Why do we have such Sunshine Laws? They actually serve a good purpose, allowing mechanisms of transparency to find information quickly in the event of some malfeasance by public employees. That's helpful.
But when an activist with a mission sees a public scientist effectively talking about science, and they need to shut up that scientist, the FOIA is an easy way to do it. It works for several reasons.
- First, many faculty will not want to endure this level of personal invasion. We know our emails are open property, so why piss anyone off? If they are like me they are too busy to have secret email addresses and careful re-reading of correspondence for potential alternative interpretations. If you don't push the envelope and simply do the job, middle of the road, nobody's too upset.
- Second, it is enormously expensive. Universities have funds set aside for such things, but in the days of lean budgets, it is unfortunate that tens or hundreds of thousands of dollars have to go to malicious nuisance requests. These are not investigating specific impropriety, they are looking for something to cause harm to reputations of public scientists. It is a taxpayer-funded fishing trip for a "gotcha", nothing more.
- Third, it discourages faculty from engaging, especially young faculty that are trying to navigate the Tenure and Promotion process.
- Fourth, they can use words out of context to harm the reputations of scientists.
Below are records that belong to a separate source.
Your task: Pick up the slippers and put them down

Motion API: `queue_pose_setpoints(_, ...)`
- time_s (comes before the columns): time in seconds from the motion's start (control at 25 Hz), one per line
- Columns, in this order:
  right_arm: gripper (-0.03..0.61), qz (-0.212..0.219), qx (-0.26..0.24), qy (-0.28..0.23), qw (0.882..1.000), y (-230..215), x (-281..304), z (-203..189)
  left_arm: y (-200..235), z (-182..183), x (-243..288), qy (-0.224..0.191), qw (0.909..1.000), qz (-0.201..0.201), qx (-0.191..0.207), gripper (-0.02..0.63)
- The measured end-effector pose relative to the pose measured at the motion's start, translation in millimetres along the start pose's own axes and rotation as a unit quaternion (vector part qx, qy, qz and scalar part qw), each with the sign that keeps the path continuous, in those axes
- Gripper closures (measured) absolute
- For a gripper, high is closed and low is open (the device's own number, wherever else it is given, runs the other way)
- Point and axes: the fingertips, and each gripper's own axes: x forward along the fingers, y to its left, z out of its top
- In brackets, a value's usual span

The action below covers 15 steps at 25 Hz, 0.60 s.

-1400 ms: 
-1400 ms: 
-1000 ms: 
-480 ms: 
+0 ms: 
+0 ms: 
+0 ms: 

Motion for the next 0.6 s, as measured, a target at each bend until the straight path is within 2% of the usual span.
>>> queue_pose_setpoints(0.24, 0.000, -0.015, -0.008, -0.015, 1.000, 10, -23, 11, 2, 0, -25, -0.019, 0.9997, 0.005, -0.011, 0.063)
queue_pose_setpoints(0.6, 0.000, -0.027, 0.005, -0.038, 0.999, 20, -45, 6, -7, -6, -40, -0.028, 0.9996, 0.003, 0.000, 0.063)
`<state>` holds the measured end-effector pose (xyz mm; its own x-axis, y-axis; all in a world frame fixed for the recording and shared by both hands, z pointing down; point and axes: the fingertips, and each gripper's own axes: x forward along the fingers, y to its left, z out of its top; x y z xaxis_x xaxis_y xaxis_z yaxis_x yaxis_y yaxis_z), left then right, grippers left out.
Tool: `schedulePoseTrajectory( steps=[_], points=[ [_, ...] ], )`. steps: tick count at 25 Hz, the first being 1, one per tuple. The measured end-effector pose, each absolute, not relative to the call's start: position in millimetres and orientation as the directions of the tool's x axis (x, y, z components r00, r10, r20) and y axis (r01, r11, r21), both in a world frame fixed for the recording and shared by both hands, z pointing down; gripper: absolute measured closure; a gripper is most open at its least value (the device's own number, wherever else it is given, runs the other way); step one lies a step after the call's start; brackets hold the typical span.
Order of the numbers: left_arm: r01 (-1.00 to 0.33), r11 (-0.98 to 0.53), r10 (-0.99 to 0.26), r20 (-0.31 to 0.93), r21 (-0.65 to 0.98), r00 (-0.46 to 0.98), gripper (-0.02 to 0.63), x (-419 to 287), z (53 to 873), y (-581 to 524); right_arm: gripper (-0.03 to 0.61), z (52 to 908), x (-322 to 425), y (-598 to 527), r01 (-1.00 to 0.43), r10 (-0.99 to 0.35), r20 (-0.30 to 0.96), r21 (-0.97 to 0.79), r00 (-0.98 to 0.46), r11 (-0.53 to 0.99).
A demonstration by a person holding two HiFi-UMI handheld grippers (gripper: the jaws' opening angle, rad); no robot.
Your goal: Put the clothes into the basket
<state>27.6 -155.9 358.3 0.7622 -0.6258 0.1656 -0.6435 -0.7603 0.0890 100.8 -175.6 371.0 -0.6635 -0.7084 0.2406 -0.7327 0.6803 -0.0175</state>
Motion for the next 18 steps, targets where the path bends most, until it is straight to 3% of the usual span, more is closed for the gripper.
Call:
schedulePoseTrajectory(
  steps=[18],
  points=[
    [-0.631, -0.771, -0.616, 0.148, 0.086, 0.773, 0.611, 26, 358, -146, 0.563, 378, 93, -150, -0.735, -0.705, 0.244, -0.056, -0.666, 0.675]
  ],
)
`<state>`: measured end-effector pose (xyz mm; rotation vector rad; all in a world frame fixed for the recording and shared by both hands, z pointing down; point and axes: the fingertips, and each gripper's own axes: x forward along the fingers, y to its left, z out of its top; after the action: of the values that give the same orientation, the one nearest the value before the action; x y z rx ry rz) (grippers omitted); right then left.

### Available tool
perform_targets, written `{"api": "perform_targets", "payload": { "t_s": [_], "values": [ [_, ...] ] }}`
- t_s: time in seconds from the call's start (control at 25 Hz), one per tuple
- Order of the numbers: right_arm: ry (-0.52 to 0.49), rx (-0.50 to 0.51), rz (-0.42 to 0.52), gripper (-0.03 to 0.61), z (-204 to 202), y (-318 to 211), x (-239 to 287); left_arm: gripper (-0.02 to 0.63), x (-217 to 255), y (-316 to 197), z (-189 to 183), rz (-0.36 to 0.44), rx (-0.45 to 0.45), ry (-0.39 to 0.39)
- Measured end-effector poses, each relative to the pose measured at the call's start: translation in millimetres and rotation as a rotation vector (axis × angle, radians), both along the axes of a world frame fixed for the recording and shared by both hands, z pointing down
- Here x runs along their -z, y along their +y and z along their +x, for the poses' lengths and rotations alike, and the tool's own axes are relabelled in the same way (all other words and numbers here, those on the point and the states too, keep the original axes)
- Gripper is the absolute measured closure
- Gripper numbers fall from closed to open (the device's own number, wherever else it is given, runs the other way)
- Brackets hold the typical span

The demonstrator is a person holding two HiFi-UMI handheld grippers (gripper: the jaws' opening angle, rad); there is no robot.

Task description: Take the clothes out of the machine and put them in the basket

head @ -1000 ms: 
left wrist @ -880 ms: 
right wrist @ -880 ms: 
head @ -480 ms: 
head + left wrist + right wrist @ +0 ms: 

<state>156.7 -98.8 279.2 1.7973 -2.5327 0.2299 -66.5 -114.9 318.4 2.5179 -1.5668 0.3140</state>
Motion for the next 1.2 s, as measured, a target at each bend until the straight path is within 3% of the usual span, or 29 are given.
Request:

Just look at Climate-Gate.
The threat of being under the microscope scares people to death, not because of what they have done, but because of what those running the microscope want to find, and what they will do with any information once obtained. Words out of context, a sentence misinterpreted, Climate Gate 101. They can't be trusted. These are malicious intents aimed squarely at scientists that dare to teach and communicate peer-reviewed science.
Here's an email I sent to someone today at Ketchum today about the Atlantic article on the Food Babe. Ketchum is one of the companies where US-RTK seized my correspondences. They'll get this one too, so I gave Gary Ruskin something to read.
So what next? I'm fortunate to not be afraid of this. I stand by everything I have written. I've never received a penny for an answer on GMO Answers, or even coaching on what to say. Those are my words. I own them and I always will.
Somehow I'll be portrayed negatively and they'll use my words against me. Yes, I speak my mind, no, I don't think of other interpretations. No, I don't care either. I have a job to do that needs to be done, and the minute I'm wasting time re-thinking about how some goof with an axe to grind against Monsanto is going to use my language to harm me... I'm done. That's not what I was hired to do.
I'm also fortunate to have a university administration that will back me, that sees this as an assault on academic freedom and an abuse of an important transparency system.
I'm just a damn teacher that wanted to stay in the public sector. I still go to kid's classrooms, still mentor students, still answer one hour of emails a day from folks that just want to know about food technology. That's what they will find.
I've offered US-RTK to discuss things openly and freely, but they don't want that. No problem. This will backfire on them. Schools are broke, he's costing them money. Scientists are hanging on by threads and he's costing them time and trying to harm reputations. Anyone that needs to sift through my private emails to achieve their political ends might just check to see what happened to the Climate Gate folks.
Those that stole the emails came off looking horrible.
Michael Mann and the others only gained credibility and got stronger.
The earth still got warmer.
The science didn't change, just because activists didn't like it.
Total backfire. And the meaner this one gets, the harder it will backfire too.
I have to run, I have to work on a talk for a huge audience tomorrow, on biotech and science communication. Damn right the FOIA request will be in the first slides. That letter is how you know you are being effective.